Thermal damage is always present in irradiated tissues due to the photothermal effects. At the point of incidence of a laser beam, an increase in temperature to over 100°C occurs, with tissue vaporization. Around this area, the increase in temperature exceeds 50°C. Thus, reducing peripheral damage is fundamental in oral pathology.

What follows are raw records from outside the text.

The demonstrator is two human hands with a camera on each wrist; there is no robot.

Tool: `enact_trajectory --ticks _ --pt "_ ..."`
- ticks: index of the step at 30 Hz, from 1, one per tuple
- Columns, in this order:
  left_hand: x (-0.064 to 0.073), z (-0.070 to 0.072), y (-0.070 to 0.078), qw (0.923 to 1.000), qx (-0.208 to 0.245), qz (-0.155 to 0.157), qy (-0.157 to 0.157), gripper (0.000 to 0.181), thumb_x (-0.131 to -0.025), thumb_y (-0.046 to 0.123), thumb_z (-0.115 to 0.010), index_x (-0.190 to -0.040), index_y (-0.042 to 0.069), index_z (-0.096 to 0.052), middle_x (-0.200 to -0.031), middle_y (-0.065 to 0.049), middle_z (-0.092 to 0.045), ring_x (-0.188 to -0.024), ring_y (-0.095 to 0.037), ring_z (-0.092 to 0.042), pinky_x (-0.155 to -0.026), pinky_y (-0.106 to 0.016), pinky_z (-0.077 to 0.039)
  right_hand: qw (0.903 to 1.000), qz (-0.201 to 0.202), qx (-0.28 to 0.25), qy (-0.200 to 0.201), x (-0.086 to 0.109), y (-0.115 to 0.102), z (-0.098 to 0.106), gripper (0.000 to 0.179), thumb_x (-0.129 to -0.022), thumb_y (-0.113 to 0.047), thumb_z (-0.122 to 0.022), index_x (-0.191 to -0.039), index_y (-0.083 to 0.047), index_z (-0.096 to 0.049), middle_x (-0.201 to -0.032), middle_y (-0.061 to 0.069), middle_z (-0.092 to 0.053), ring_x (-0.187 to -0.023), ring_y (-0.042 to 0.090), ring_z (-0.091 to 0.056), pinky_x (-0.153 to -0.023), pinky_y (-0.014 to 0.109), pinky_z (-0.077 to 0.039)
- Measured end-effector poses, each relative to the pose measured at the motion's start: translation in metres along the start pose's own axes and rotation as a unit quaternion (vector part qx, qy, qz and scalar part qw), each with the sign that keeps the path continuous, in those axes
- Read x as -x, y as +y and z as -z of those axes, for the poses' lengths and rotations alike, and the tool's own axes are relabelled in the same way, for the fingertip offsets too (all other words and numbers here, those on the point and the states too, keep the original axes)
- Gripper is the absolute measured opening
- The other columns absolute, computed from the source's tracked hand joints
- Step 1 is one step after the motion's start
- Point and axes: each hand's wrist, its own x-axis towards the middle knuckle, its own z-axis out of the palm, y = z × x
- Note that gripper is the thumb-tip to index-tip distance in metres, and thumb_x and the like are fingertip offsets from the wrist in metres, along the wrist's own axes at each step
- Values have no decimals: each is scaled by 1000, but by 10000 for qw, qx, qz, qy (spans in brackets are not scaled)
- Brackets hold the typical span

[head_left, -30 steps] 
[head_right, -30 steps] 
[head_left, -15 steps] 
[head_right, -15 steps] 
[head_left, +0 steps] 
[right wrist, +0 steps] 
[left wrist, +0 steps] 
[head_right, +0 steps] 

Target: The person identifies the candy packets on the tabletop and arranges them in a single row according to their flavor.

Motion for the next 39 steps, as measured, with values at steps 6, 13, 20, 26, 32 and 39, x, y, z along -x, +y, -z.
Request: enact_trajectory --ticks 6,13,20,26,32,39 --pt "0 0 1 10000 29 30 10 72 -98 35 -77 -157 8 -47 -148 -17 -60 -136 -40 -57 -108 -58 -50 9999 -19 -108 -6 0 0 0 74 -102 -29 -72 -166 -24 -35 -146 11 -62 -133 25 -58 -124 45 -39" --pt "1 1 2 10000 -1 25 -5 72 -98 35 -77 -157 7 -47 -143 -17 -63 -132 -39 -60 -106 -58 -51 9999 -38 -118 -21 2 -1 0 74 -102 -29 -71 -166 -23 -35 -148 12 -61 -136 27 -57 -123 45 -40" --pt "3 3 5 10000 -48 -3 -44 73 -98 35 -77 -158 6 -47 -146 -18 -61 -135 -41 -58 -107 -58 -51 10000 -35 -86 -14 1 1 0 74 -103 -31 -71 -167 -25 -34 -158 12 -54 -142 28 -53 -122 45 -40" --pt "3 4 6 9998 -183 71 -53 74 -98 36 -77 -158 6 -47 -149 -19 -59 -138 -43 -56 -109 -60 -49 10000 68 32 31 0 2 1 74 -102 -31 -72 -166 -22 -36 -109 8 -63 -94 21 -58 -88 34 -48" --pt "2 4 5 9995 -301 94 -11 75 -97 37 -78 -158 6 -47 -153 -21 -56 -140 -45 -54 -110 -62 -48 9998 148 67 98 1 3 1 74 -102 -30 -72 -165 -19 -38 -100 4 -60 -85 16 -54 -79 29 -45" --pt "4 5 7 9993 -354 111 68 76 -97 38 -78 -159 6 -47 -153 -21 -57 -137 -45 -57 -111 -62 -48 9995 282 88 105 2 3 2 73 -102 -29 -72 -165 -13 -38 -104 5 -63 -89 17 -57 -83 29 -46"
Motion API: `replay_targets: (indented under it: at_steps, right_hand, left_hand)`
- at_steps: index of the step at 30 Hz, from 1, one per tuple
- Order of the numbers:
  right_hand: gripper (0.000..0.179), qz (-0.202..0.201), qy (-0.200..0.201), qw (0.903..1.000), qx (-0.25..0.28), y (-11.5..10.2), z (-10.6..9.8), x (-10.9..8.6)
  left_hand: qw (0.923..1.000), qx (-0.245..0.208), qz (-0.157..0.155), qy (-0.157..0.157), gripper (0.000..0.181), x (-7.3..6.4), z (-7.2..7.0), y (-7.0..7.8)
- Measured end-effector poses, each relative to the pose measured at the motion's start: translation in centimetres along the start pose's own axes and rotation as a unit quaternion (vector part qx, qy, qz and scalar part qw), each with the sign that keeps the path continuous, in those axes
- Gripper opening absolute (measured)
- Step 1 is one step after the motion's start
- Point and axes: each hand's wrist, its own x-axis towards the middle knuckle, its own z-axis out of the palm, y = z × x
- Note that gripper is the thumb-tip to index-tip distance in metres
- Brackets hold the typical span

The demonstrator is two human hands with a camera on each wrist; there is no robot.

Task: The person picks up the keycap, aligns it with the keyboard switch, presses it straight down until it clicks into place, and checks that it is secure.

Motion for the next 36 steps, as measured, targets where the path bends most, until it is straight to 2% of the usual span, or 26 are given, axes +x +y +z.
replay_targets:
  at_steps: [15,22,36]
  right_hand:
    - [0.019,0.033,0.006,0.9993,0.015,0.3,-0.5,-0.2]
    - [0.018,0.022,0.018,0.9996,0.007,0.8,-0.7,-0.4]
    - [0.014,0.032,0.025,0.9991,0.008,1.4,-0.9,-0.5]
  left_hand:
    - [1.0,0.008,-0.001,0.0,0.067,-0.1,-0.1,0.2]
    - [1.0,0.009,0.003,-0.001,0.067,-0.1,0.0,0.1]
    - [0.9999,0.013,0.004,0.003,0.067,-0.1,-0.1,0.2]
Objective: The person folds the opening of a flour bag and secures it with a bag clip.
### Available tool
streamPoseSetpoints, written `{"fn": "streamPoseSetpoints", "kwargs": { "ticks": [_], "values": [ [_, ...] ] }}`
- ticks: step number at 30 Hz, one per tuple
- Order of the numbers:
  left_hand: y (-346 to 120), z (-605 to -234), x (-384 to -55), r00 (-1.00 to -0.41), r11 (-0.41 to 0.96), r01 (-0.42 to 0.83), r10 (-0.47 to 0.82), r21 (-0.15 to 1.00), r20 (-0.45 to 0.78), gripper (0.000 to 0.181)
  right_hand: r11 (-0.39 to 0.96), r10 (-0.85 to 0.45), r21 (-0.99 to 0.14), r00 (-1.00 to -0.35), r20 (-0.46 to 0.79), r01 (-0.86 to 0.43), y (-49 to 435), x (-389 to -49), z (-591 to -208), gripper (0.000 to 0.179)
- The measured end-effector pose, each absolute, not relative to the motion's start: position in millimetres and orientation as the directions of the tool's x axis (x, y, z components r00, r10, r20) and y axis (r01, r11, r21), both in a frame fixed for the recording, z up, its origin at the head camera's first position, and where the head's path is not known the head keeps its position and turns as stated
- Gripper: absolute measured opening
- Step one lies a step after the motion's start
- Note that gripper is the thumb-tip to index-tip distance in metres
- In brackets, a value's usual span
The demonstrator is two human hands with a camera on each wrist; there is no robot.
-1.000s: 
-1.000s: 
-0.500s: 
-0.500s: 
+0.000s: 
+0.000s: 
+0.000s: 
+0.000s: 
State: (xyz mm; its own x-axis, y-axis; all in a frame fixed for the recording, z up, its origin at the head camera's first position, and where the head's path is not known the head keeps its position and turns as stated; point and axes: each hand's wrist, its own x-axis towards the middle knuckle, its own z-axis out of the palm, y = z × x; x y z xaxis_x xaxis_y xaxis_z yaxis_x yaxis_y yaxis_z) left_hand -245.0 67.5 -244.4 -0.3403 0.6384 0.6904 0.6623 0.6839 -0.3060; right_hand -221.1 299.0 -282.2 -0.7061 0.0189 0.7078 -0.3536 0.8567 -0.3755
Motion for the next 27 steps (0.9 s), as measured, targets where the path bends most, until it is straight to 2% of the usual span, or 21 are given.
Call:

Given the considerable debate about the reliability of laser biopsies, the effects of the use of different lasers and wavelengths (diode 808 nm and 980 nm, Nd:YAG 1,064 nm and KTP 532 nm [14, 15]) have recently been investigated. The results showed that it was always possible to acquire a histological diagnosis although, in a few cases, especially with the Nd:YAG laser, peripheral damage was considerable and clearly seen. According to these findings, the aim of this in vitro study was to evaluate the histological effects of the Er:YAG laser with gradually increasing settings for power, fluence and irradiance, without water cooling in tissue samples obtained during biopsy procedures.
Materials and methods
The study was performed in vitro using five cadaver swine tongues that have histological and physiological characteristics similar to those of the human tongue. An Er:YAG laser (λ 2,940 nm, Delight; Sweden & Martina, Carrare, Italy) was used without a cooling system to obtain nine mucosal specimens from each tongue applying increasing energies from 60 mJ to 150 mJ, with an optical fibre of 600 µm. Thus, various groups of samples were obtained with the laser settings as shown in Table 1.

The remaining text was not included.